• WHAT IS BEING ASKED: Please set down all of the data below verbatim.

BEGIN INFORMATION SHOWN

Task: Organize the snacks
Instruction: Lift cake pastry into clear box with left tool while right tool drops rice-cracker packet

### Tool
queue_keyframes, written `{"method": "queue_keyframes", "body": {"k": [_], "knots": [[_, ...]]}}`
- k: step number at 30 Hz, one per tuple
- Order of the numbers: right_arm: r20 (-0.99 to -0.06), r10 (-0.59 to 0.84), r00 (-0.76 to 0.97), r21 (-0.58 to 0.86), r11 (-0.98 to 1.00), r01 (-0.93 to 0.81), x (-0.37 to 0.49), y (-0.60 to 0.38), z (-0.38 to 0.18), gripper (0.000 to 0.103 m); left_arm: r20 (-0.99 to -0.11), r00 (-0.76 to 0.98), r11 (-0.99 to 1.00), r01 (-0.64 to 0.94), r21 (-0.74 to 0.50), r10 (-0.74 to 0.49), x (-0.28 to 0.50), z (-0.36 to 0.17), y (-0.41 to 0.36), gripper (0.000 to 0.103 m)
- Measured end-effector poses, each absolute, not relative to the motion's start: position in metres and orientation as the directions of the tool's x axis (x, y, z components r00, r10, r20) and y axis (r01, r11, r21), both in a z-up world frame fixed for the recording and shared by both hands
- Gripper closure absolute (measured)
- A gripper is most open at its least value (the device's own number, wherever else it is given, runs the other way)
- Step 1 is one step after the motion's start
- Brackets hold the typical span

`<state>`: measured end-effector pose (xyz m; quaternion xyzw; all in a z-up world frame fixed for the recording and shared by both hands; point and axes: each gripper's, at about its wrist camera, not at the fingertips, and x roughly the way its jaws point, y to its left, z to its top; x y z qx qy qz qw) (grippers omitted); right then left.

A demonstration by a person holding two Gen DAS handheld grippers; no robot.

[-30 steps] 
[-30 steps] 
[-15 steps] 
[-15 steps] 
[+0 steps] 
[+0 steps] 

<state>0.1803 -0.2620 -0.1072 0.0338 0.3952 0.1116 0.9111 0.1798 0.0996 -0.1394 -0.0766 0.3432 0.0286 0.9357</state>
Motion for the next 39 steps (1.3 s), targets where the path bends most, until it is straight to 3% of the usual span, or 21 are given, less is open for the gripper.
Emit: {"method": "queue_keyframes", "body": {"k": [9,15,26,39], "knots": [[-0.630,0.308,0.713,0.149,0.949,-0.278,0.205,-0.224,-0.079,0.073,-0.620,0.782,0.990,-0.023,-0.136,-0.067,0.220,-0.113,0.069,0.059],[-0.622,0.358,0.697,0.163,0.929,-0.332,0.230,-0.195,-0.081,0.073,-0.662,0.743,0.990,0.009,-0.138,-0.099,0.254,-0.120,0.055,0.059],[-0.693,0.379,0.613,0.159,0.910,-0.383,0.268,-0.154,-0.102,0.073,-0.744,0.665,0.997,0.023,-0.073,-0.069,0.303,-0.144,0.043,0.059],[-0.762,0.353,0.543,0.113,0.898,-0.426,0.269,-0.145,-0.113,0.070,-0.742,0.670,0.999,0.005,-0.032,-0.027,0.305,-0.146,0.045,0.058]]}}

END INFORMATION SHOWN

• THE ANSWER:
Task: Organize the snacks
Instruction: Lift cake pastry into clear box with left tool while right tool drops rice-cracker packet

### Tool
queue_keyframes, written `{"method": "queue_keyframes", "body": {"k": [_], "knots": [[_, ...]]}}`
- k: step number at 30 Hz, one per tuple
- Order of the numbers: right_arm: r20 (-0.99 to -0.06), r10 (-0.59 to 0.84), r00 (-0.76 to 0.97), r21 (-0.58 to 0.86), r11 (-0.98 to 1.00), r01 (-0.93 to 0.81), x (-0.37 to 0.49), y (-0.60 to 0.38), z (-0.38 to 0.18), gripper (0.000 to 0.103 m); left_arm: r20 (-0.99 to -0.11), r00 (-0.76 to 0.98), r11 (-0.99 to 1.00), r01 (-0.64 to 0.94), r21 (-0.74 to 0.50), r10 (-0.74 to 0.49), x (-0.28 to 0.50), z (-0.36 to 0.17), y (-0.41 to 0.36), gripper (0.000 to 0.103 m)
- Measured end-effector poses, each absolute, not relative to the motion's start: position in metres and orientation as the directions of the tool's x axis (x, y, z components r00, r10, r20) and y axis (r01, r11, r21), both in a z-up world frame fixed for the recording and shared by both hands
- Gripper closure absolute (measured)
- A gripper is most open at its least value (the device's own number, wherever else it is given, runs the other way)
- Step 1 is one step after the motion's start
- Brackets hold the typical span

`<state>`: measured end-effector pose (xyz m; quaternion xyzw; all in a z-up world frame fixed for the recording and shared by both hands; point and axes: each gripper's, at about its wrist camera, not at the fingertips, and x roughly the way its jaws point, y to its left, z to its top; x y z qx qy qz qw) (grippers omitted); right then left.

A demonstration by a person holding two Gen DAS handheld grippers; no robot.

[-30 steps] 
[-30 steps] 
[-15 steps] 
[-15 steps] 
[+0 steps] 
[+0 steps] 

<state>0.1803 -0.2620 -0.1072 0.0338 0.3952 0.1116 0.9111 0.1798 0.0996 -0.1394 -0.0766 0.3432 0.0286 0.9357</state>
Motion for the next 39 steps (1.3 s), targets where the path bends most, until it is straight to 3% of the usual span, or 21 are given, less is open for the gripper.
Emit: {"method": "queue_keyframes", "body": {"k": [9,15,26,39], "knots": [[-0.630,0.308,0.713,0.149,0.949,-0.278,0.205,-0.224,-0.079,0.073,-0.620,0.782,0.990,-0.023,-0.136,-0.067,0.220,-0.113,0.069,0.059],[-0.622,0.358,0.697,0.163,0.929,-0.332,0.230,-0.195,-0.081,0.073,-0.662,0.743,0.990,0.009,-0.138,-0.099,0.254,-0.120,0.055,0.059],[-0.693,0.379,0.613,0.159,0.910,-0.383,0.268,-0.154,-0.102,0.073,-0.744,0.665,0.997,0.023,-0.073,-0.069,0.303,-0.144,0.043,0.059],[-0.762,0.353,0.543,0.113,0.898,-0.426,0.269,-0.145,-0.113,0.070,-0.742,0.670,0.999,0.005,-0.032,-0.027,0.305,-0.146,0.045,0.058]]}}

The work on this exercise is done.